If swelling and pain occur after the surgical procedure, painkillers can also be used. After the operation, some patients suffer from sensory disturbances on the extensor side of the thumb, such as tingling or numbness. Once the scar has matured, however, these reduced feelings will disappear on their own after a few weeks or months.
You can do that yourself
Patients who have rhizarthrosis can prevent the disease from progressing by consistently wearing splints and regularly cooling the affected body region. Large loads on the hand should be avoided. After extreme exertion, hand gymnastics and targeted warming of the wrist help.
At the same time, the diet should be changed. In order to avoid hyperacidity, appropriate foods, such as coffee, alcohol, table salt and spicy foods should be avoided. Sufficient fluid intake is also important. Dietary supplements with collagen hydrosylate, omega-3 fatty acids and glucosamine support cartilage tissue and synovial fluid.

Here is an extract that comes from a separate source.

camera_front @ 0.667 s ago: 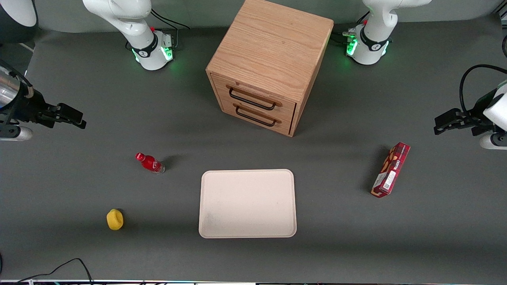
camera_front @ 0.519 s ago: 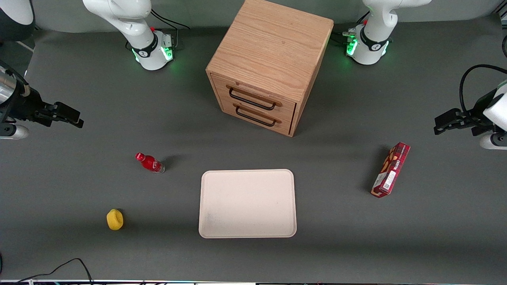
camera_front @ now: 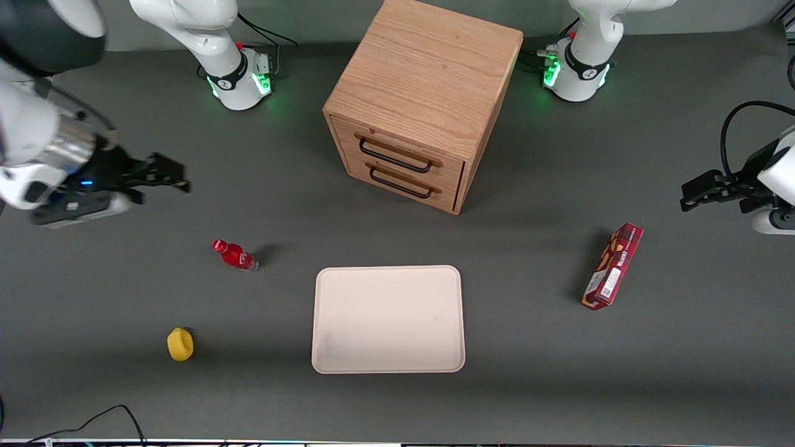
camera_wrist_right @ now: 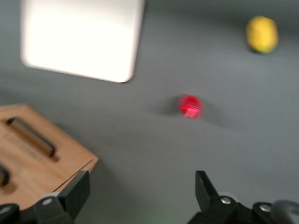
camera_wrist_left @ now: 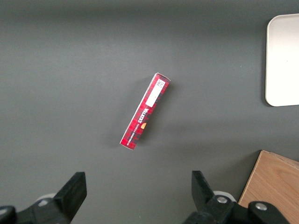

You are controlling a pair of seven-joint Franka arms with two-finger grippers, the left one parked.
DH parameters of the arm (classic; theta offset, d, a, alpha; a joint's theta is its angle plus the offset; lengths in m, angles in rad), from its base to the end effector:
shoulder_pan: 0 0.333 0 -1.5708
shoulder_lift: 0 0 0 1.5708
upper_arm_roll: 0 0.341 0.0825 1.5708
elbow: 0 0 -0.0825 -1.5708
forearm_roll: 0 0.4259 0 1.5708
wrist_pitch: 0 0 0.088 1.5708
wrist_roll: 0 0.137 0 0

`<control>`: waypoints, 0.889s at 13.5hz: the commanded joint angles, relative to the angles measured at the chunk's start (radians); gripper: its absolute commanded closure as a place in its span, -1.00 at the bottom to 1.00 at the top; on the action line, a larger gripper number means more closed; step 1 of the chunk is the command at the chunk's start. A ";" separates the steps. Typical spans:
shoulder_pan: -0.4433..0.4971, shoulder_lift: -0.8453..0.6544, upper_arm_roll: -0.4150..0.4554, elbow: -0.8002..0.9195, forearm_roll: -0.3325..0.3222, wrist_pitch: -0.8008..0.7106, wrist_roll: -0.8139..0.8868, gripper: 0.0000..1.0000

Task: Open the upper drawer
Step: 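Move the right gripper toward the upper drawer's black handle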

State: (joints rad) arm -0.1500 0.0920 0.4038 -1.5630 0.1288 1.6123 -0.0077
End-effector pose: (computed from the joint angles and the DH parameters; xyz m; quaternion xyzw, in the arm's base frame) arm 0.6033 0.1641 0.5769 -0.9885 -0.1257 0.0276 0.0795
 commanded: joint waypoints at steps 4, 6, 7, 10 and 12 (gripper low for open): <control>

Rhizarthrosis should be examined by a doctor, as there may be a serious underlying cause. In severe cases, an operation is necessary, after which the patient has to rest. Persistent symptoms indicate a serious underlying condition, which must first be diagnosed and treated.
Rhizarthrosis can also be treated preventively by specifically avoiding strain on the hand and especially on the wrist. This can be achieved, for example, with a medical pad or with regular massages. If a pronounced arthrosis has already developed as a result of the rhizarthrosis, a specialist must be consulted.